#### [Exercise requirements]
Transcribe, word for word and without additions, each line below from the one containing "an outline is" through the one containing "holes by even-odd", both ends included.

#### [Stored entries]
####################

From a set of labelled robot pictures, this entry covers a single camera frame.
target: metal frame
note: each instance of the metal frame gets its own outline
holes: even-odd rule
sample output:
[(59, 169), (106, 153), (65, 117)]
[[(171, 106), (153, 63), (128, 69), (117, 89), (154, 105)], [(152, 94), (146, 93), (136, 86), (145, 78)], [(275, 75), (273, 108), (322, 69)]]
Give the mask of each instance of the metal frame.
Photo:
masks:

####################

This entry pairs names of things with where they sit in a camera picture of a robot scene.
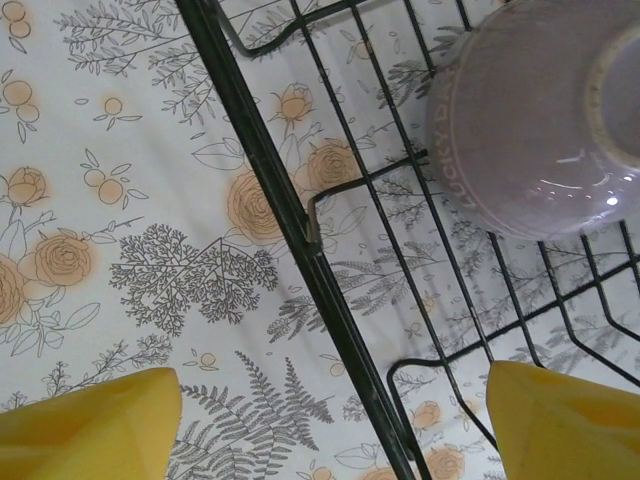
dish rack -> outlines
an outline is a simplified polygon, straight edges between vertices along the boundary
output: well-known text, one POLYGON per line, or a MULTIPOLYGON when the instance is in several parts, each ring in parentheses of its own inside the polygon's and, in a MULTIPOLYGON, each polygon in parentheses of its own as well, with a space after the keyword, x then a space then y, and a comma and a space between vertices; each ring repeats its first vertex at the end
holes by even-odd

####################

#### [Your response]
an outline is a simplified polygon, straight edges between vertices along the boundary
output: well-known text, one POLYGON per line, or a MULTIPOLYGON when the instance is in several parts, each ring in parentheses of its own inside the polygon's and, in a MULTIPOLYGON, each polygon in parentheses of its own as well, with a space after the keyword, x then a space then y, and a comma and a space between vertices; each ring repeats its first vertex at the end
holes by even-odd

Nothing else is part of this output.